Lilith body shivers, her eyes flare a burning red, the fiery pits of Hell, her scarlet lips draw back revealing slavering venomous fangs and a snakes flickering forked tongue. Her hands mutate into hooked bestial claws, the dress drops away and her skin beneath is reptilian, rippling scales that ooze foul slime, her face a rictus of demoniacal snarls, before his eyes she is a nightmare demon, bestial, hideous, diabolical.

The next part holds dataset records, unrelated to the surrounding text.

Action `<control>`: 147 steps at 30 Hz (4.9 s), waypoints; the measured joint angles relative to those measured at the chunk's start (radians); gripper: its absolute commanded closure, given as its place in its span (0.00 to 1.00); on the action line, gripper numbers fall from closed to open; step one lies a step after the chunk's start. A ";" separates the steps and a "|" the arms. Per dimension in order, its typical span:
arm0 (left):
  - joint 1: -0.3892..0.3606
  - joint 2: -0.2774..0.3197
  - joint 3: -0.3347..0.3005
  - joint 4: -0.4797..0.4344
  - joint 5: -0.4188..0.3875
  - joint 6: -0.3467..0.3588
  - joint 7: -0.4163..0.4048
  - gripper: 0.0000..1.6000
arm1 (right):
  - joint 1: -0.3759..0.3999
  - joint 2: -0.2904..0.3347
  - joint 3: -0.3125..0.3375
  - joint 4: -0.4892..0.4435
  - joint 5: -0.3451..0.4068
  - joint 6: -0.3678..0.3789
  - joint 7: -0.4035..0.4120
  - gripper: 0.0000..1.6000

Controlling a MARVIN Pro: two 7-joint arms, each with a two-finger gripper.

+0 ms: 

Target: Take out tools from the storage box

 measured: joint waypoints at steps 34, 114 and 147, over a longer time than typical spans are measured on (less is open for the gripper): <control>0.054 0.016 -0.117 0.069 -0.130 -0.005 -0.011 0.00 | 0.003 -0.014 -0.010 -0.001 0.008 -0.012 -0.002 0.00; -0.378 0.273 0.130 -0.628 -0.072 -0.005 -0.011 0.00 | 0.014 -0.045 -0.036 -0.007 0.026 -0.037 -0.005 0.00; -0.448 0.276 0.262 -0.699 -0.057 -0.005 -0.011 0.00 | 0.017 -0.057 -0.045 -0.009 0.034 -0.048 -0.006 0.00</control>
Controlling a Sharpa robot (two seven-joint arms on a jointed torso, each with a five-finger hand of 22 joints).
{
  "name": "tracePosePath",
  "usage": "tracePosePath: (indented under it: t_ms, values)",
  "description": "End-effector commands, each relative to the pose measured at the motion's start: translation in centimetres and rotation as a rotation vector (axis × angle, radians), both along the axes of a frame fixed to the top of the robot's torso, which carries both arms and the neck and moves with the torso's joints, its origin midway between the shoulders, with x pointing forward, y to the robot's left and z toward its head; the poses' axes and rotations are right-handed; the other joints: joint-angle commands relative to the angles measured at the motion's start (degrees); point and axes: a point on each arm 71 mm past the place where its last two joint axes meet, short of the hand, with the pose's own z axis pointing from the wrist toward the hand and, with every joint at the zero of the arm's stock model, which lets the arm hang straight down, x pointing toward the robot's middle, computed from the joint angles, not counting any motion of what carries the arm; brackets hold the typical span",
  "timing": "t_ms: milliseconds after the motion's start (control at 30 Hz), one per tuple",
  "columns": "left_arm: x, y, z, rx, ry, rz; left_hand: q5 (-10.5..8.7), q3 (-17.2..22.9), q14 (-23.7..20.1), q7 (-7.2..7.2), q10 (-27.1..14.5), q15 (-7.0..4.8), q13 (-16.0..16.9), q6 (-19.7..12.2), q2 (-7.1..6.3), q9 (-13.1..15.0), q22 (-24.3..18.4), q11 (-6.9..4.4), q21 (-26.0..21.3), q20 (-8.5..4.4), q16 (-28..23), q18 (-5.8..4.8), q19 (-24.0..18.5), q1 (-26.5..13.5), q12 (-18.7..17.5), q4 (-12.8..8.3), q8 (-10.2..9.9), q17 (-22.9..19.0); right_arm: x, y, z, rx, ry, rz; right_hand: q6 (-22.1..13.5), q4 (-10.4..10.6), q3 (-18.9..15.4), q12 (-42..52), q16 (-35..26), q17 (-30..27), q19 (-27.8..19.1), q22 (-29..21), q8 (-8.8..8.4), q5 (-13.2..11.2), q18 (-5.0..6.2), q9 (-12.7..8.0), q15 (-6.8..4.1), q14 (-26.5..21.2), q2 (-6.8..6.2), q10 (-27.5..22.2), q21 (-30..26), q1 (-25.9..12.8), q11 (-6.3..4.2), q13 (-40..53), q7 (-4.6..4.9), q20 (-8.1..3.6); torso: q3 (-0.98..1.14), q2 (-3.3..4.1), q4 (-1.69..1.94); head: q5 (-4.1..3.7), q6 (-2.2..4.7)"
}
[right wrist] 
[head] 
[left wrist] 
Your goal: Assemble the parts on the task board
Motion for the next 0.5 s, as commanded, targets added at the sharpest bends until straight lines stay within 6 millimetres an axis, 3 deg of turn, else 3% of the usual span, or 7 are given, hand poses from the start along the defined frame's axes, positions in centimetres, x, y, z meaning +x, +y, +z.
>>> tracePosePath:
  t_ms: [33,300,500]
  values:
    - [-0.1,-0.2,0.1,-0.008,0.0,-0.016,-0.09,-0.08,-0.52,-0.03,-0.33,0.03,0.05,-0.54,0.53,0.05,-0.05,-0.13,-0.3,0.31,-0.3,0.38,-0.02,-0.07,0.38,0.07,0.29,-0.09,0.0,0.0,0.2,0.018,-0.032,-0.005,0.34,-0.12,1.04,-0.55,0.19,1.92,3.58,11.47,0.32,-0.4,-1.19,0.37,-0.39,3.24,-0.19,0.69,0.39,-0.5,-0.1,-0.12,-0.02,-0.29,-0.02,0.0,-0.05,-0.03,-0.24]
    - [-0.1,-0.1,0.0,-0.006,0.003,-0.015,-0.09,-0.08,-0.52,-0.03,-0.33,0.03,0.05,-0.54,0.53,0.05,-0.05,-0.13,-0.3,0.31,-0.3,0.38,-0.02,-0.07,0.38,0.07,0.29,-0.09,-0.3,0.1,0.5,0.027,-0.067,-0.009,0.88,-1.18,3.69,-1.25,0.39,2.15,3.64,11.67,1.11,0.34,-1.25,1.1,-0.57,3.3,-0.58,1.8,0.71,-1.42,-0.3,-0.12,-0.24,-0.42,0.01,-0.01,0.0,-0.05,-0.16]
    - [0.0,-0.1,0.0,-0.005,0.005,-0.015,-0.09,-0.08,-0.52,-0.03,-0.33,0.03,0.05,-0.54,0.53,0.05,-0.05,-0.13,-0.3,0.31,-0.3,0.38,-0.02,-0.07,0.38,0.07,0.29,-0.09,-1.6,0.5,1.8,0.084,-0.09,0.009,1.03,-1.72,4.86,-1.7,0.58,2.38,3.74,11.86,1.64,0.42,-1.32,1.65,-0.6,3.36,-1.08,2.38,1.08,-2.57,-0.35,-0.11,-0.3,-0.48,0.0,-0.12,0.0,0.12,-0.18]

He screams and tries to flee but before he had gone three paces she was on him and bore him to the ground, straddling him in a foul parody of the seduction scene on the sofa in the workshop. Her breath is as foul as the stench of a thousand rotting corpses as she forces open his mouth with her claws and lowers her face to his. Charlie fights with desperation but her strength is demonic, she fastens her mouth on to his in a diabolic kiss and blows deeply into his mouth and throat with the fiery breath of Hell, incinerating his vocal cords so that he can no longer even scream out his agony. Relentlessly the thing that is Lilith continues to breathe into him, his lungs burn with intense heat, he trashes in agony, in torment, as she gradually, tortuously burns all his internal organs to a charred and blackened ash, even after his death she continues to incinerate his viscera, it is decreed that he be burnt alive and driven from our midst in the avenging flames.